The GenBase system is built of the following main modules:
Biological Sequences Ingestion and Repository:
This module enables ingestion, into the ElasticSearch engine, of protein and nucleic sequences of various formats such as FASTA, GenBank, EMBL, UniProt, GENESEQ, ST.23, ST.25, ST.26 and more. Due to the flexibility of ElasticSearch and the availability of a variety of data connectors, this module can be configured to ingest data not only from flat files but also from a variety of databases, CMS, and other systems. Sequences are ingested into the repository together with their annotation data, while producing a comprehensive set of indexes and hash keys, for fast and flexible analytics and search capabilities. As part of this process a 512-bit long hash (SHA-512) is calculated for each sequence, which then enables de-duplication of the searchable sequence databases.
De-duplication of Searchable Databases:
This module is responsible for producing the de-duplicated searchable flat-files databases for the GenCore-6 and GenCore-Grid systems. This is done through the export of unique sequences (using the pre-calculated hash key), without annotation, into FASTA format searchable data sets. For in-house and version controlled sequence databases this introduces a significant reduction in the size of the searchable databases and improved clarity and structure to the homology search results of these data.

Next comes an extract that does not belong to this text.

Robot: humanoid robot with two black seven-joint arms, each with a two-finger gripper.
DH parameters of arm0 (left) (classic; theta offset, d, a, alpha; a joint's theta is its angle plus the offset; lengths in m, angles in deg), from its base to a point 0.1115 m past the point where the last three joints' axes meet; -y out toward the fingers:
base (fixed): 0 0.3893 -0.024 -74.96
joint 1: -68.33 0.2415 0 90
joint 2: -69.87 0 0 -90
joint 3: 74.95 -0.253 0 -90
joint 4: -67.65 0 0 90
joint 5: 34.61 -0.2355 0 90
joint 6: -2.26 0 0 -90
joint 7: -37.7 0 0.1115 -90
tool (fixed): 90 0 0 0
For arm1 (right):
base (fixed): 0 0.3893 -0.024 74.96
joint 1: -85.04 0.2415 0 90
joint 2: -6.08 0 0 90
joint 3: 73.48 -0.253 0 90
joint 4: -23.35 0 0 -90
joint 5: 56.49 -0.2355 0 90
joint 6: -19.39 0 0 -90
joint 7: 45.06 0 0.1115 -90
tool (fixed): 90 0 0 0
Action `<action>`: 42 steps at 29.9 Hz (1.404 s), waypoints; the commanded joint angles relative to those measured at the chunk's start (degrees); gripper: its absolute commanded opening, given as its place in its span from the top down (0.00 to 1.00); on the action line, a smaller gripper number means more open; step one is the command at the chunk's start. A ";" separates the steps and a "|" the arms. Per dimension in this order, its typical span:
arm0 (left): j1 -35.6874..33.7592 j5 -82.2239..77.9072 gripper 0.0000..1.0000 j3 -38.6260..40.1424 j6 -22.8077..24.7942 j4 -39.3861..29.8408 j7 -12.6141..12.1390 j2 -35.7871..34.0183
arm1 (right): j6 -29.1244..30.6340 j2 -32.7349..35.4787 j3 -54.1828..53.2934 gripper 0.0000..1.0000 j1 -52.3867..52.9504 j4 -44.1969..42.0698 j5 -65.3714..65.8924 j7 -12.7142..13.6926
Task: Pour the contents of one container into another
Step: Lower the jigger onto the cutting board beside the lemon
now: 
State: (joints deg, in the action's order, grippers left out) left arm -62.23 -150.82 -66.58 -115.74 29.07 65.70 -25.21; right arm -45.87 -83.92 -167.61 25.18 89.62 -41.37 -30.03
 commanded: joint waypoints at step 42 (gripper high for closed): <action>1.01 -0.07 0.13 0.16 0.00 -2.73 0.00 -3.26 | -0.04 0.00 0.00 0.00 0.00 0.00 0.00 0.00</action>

Homology Search Results API, Ingestion and Repository:
This module supports the different aspects of producing and analyzing homology search results. First, a flexible GenBase API enables GenCore-6 to produce duplication-aware homology search results, by pooling the sequence annotation and duplication information from the GenBase repository. In addition, all search results are ingested back into GenBase's ElasticSearch engine; again with comprehensive indexing. This process then supports fast and flexible analysis and querying of sequence information combined with search results data in a unified manner.
Inherent and Robust Data Integrity Support:
The GenBase platform, backed by the ElasticSearch engine, supports multiple data integrity checks and validations. Ingestion of each sequence and search result are verified for completion. This is combined with frequent (e.g. daily) validation of random representative samples of ingested files. To complement these processes, a periodic validation of the complete data sets is performed from time to time, based on the system manager's schedule preferences.
The combination of the comprehensive and flexible GenBase system with the GenCore Grid Server, the GenCore-6 search package and the GenWeb interface, provides state-of-the-art sequence and homology search-results management, with fast and flexible analytics and querying capabilities. These are combined with inherent, enterprise grade, data integrity validation and failover capabilities. This integrated solution thus enables transforming the vast biological sequence datasets and homology search results into easily accessible, clearly presented information.